The Panic Broadcast By Soilwork
Ok, first things first, deep breath… it’s good. It is. Very good. But it’s far from perfect.

Soilwork have long been a love of mine, ever since I first heard A Predator’s Portrait. They have a singular sound all their own and have now, with The Panic Broadcast, been around long enough to produce eight albums, each of which causes more internet debate than the last. Perhaps the band are most guilty of betraying their core sound too often, losing the sense that makes a song identifiably Soilwork. As such, my relationship with Soilwork has been similar to those whose partners emotionally abuse them, then apologise, saying that they can change and that things will go back to the way they were. Each time Soilwork let me down I give them another chance, tempted by honeyed words and hyperbole, only to have my heart broken again. And again.

But not this time.

After listening to the album several times now, I can confidently say that, regardless of your thoughts on their current direction, etc, this album is far stronger than their last two efforts, both in terms of individual performances and the group effort as a whole. First track ‘Late For The Kill, Early For The Slaughter’ is an instant classic, bringing back fond memories of the technical aspects of the APP years. Second track ‘Two Lives Worth Of Reckoning’ would take a proud place on Natural Born Chaos, if the album were released today. ‘The Thrill’ has a steady stomp and soaring melody that reflect the controlled muscle of Figure Number Five, whilst ‘Deliverance Is Mine’ is reminiscent of the stronger, more aggressive cuts from Stabbing The Drama. Do you see the pattern here?

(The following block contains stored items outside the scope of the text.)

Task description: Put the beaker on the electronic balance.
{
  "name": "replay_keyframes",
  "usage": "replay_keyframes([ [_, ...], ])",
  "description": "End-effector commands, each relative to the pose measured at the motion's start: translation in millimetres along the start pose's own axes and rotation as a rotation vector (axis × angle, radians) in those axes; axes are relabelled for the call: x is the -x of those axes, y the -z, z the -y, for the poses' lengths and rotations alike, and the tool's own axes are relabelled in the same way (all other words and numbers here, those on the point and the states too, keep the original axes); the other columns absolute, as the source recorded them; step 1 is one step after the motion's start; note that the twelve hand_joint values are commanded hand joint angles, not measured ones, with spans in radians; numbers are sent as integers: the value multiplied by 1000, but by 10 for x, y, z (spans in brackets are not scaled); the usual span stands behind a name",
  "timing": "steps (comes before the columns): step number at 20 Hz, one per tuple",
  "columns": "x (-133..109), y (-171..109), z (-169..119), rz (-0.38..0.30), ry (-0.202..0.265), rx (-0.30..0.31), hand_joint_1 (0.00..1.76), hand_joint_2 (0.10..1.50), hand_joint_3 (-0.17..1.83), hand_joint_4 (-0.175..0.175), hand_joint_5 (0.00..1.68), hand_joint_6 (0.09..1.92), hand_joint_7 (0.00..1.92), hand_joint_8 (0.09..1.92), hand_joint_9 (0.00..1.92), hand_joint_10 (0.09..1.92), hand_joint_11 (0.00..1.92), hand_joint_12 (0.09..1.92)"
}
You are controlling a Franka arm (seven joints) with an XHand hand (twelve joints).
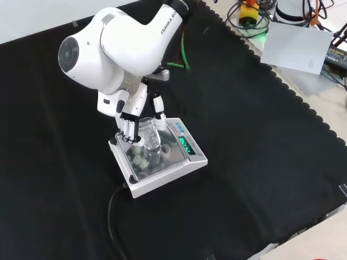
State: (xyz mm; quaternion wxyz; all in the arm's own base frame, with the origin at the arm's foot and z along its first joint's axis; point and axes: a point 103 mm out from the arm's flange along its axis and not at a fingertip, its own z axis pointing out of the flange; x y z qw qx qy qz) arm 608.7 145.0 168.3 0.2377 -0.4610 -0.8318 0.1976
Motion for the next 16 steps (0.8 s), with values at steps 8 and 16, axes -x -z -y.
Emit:
replay_keyframes([
  [8,-78,-10,-8,91,4,-15,824,835,-168,21,27,87,11,345,41,695,135,1406],
  [16,-96,220,165,117,-9,104,819,794,-118,79,0,87,0,87,0,87,0,977],
])
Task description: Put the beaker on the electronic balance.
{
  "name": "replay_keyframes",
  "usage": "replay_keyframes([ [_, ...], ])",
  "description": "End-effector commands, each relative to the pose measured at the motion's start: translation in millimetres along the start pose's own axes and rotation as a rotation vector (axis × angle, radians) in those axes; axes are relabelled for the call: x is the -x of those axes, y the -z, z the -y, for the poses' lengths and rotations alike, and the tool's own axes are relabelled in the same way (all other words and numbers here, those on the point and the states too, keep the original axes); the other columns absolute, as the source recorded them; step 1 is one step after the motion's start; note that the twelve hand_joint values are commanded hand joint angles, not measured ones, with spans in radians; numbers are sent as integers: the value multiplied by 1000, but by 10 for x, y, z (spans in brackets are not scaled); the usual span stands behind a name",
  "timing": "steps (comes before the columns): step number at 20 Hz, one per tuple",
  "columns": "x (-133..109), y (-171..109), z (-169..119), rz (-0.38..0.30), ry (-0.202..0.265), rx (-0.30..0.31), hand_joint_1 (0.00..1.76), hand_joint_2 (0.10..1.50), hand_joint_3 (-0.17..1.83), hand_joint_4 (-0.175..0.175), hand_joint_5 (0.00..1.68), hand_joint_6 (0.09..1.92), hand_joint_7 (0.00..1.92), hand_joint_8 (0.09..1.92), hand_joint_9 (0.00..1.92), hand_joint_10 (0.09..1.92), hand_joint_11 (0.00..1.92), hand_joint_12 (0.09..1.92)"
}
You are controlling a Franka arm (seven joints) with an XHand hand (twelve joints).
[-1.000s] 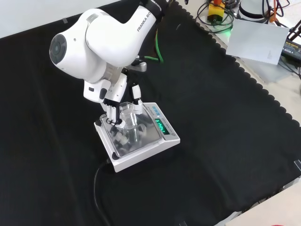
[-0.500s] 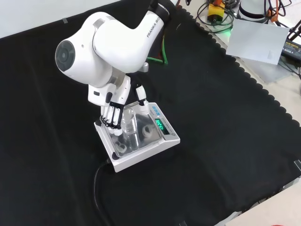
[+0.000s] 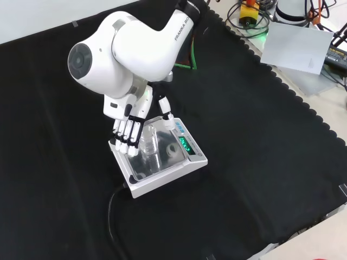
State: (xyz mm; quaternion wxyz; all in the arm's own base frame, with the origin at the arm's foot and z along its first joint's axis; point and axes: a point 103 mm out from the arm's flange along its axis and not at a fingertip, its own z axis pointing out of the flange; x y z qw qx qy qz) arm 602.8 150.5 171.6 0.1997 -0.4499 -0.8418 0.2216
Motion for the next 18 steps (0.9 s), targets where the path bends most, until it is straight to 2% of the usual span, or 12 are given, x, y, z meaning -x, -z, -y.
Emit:
replay_keyframes([
  [1,4,308,185,25,-16,129,814,792,-111,76,0,87,0,87,0,87,0,1011],
  [5,-30,612,302,60,-19,169,805,789,-102,71,0,87,0,87,0,87,0,1056],
  [10,-101,844,455,112,-29,194,800,789,-99,67,0,87,0,87,0,87,0,1063],
  [12,-118,929,565,120,-38,223,792,794,-94,56,0,87,0,87,47,87,0,1176],
  [13,-122,968,624,115,-40,239,795,811,-94,40,33,87,53,87,121,191,43,1276],
  [14,-118,1009,710,109,-45,266,815,841,-94,17,137,87,166,183,226,421,147,1335],
  [15,-108,1052,821,103,-53,287,855,886,-96,-7,306,106,326,365,396,592,308,1346],
  [16,-87,1100,967,96,-66,302,898,940,-107,-21,475,283,485,531,579,690,469,1332],
  [18,-49,1154,1219,105,-97,323,949,1027,-153,-34,666,626,700,720,820,780,672,1292],
])
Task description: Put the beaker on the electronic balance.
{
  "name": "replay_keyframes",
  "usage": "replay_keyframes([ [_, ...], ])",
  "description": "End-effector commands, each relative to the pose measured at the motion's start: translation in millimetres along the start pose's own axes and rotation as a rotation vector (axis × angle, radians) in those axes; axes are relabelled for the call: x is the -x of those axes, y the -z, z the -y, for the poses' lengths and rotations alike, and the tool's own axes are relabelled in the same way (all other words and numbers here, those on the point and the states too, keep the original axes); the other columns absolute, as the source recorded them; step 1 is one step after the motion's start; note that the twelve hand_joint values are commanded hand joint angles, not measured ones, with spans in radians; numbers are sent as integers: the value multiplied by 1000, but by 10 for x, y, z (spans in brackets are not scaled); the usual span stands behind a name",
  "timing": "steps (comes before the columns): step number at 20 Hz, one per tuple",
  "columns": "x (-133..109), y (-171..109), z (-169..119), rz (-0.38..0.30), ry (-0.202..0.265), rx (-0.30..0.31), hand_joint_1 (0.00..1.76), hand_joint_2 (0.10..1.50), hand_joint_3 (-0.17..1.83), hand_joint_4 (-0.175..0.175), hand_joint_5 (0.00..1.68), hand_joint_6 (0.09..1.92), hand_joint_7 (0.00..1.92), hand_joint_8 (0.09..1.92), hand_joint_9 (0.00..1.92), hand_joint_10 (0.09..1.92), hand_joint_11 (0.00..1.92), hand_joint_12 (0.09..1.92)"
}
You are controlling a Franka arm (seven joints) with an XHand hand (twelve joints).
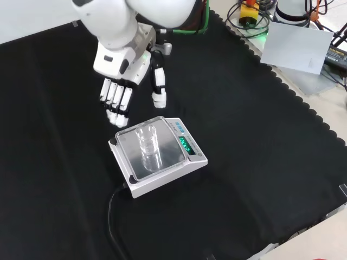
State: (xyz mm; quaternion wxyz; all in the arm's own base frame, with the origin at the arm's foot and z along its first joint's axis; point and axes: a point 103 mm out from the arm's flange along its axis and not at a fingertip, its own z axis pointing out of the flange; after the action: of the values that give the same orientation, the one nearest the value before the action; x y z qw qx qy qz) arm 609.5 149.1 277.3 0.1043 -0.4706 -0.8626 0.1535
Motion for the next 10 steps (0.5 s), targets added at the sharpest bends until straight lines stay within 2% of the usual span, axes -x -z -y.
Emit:
replay_keyframes([
  [1,127,421,720,22,-87,110,961,1048,-165,-37,711,722,755,762,879,800,720,1282],
  [3,167,474,953,40,-123,123,974,1069,-173,-39,757,808,811,799,936,819,763,1276],
  [6,215,505,1222,53,-166,133,984,1079,-175,-39,803,844,865,805,1000,812,813,1252],
  [7,258,473,1343,53,-194,123,986,1081,-175,-38,819,848,882,804,1021,806,831,1244],
  [10,331,390,1543,51,-240,104,992,1086,-175,-34,850,854,910,803,1053,800,855,1234],
])
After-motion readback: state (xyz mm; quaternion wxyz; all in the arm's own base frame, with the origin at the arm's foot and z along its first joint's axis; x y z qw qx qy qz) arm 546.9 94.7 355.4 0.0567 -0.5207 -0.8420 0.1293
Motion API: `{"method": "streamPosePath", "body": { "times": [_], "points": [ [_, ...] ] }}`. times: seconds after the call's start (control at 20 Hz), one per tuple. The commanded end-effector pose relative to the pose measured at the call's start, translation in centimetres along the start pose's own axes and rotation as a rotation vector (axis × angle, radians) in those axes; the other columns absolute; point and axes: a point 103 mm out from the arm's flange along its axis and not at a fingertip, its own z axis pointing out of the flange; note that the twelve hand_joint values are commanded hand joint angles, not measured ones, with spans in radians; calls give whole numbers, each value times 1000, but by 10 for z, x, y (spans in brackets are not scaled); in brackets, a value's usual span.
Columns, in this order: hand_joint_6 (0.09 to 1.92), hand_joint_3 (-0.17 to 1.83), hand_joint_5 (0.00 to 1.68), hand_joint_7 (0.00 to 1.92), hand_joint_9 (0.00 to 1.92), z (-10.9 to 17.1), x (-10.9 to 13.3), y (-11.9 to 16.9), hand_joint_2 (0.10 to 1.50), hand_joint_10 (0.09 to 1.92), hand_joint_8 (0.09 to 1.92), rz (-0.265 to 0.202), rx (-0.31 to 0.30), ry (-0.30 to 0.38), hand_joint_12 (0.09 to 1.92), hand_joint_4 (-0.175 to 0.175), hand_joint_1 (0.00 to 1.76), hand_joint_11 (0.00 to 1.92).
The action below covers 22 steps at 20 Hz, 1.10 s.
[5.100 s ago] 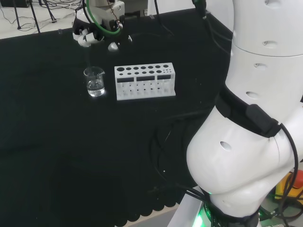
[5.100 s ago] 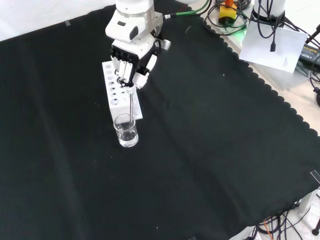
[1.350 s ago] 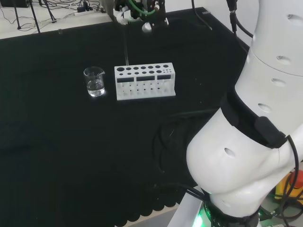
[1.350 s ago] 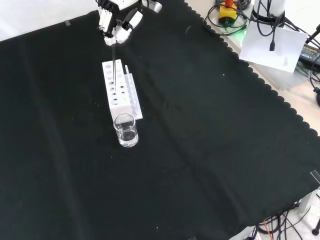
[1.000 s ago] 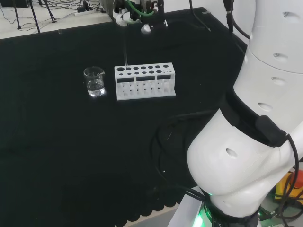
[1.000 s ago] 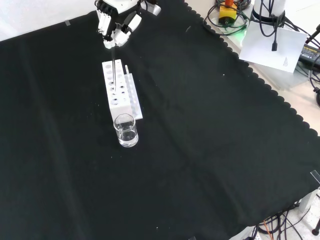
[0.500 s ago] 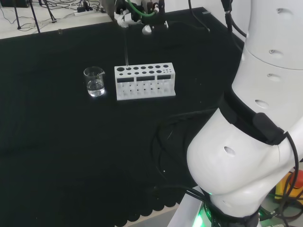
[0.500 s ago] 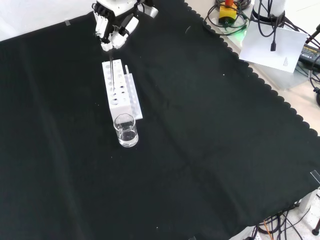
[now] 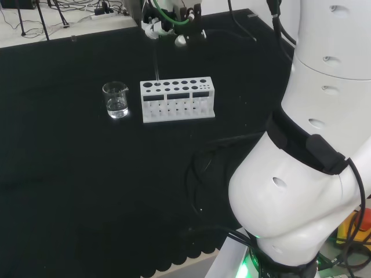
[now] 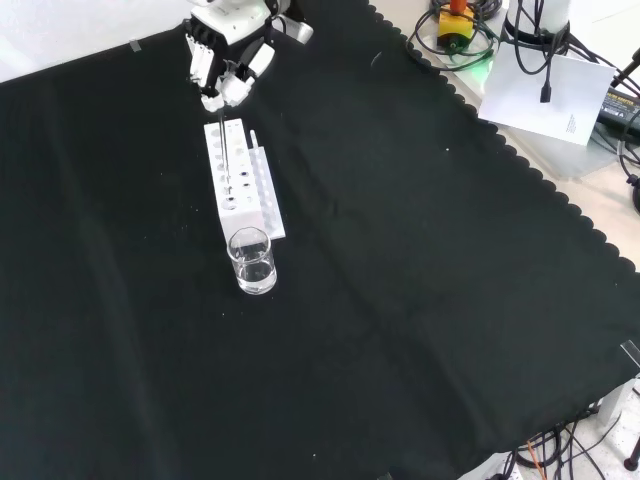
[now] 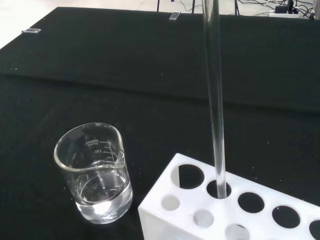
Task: Put the glass rod back on the white test tube rack.
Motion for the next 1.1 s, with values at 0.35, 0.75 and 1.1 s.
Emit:
{"method": "streamPosePath", "body": {
  "times": [0.35, 0.75, 1.1],
  "points": [
    [581, 0, 1056, 984, 1590, 34, -7, 2, 1111, 1045, 1330, 8, 43, 24, 780, -175, 1280, 1610],
    [580, 0, 1057, 983, 1589, 44, -13, 4, 1111, 1044, 1331, 17, 52, 39, 780, -175, 1281, 1609],
    [581, 0, 1057, 983, 1589, 55, -18, 5, 1111, 1044, 1331, 23, 44, 55, 781, -175, 1281, 1609]
  ]
}}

Yes, I was lured in by promises that the ‘Work (can I copyright that?) were returning to the sound of The Chainheart Machine and A Predator’s Portrait, and while elements of those albums do abound, the album also contains multiple elements reflecting the progression of their career since those times. While saying that each track reflects a different album in their discography might suggest that the album is rather incoherent, the opposite is in fact true, with each track flowing well into the next and the album working well as both a collection of single songs and as a whole. The production is solid and punchy, even allowing the bass-work to shine through at key moments. Also the guitar solos get a special mention – flashy enough to be impressive, yet each one vital to the song’s overall structure.

Every single member puts in a great performance. Dirk Verbeuren is a star-player for the band, and the guitar tandem of Sylvain Coudret and Peter Wichers trade riffs and solos (damn good solos) with aplomb. In some ways, it’s the performance of Bjorn Strid that is least impressive. The man has a hell of a voice, both screaming and singing, but too often falls prey to the temptation to employ a form of “melodic” screaming that is neither one thing nor the other. Sometimes it works, sometimes it doesn’t, and you’re left wanting a full-power performance from either the screaming or singing camps. Lyrically, the band still remain an odd mix of wilfully obtuse and woefully direct – there are some great lines in here, but there are also some cringe-inducing moments. Thankfully, these are fewer than on recent albums and nowhere near as big a problem. A definite recurring theme seems to be the idea of being “on a threshold”, but in what manner I am not certain. The band have clearly consolidated the disparate elements of their sound on this release in a far better manner than their last two efforts; perhaps they feel themselves on the threshold of a new chapter? The new line-up seems extremely strong and I would hope that future material continues to reflect this.

Overall, it’s a strong effort. The record is definitely front-weighted in terms of aggression, with the second half focusing far more on intricate, melodic guitar work with less all-out riffage, but later numbers like ‘Let This River Flow’ and (most particularly Natural Born Chaos-esque closer) ‘Enter Dog Of Pavlov’ recapture both the initial energy and excitement by being both strongly composed and interestingly structured. There are elements from all of the band’s prior works on here; the traditional melodic-death metal style riffage, the almost nu-metal stomping rhythms, the soaring choruses – all melded with that traditional Soilwork groove. If you didn’t like Soilwork before, and I know a LOT of you don’t, this record won’t change that, as the seamlessly melodic guitars and vocals aren’t going anywhere any time soon! However, as an item of objective interest, this album works extremely well, maintaining a surprisingly high level of quality songwriting.

In a year of surprises, this CD stands as another unexpected one, as I had written Soilwork off in many respects, with my only hopes being for a handful of good songs per record with no real overall consistency. My hopes have now been cautiously raised for the future, providing global warming doesn’t get me first.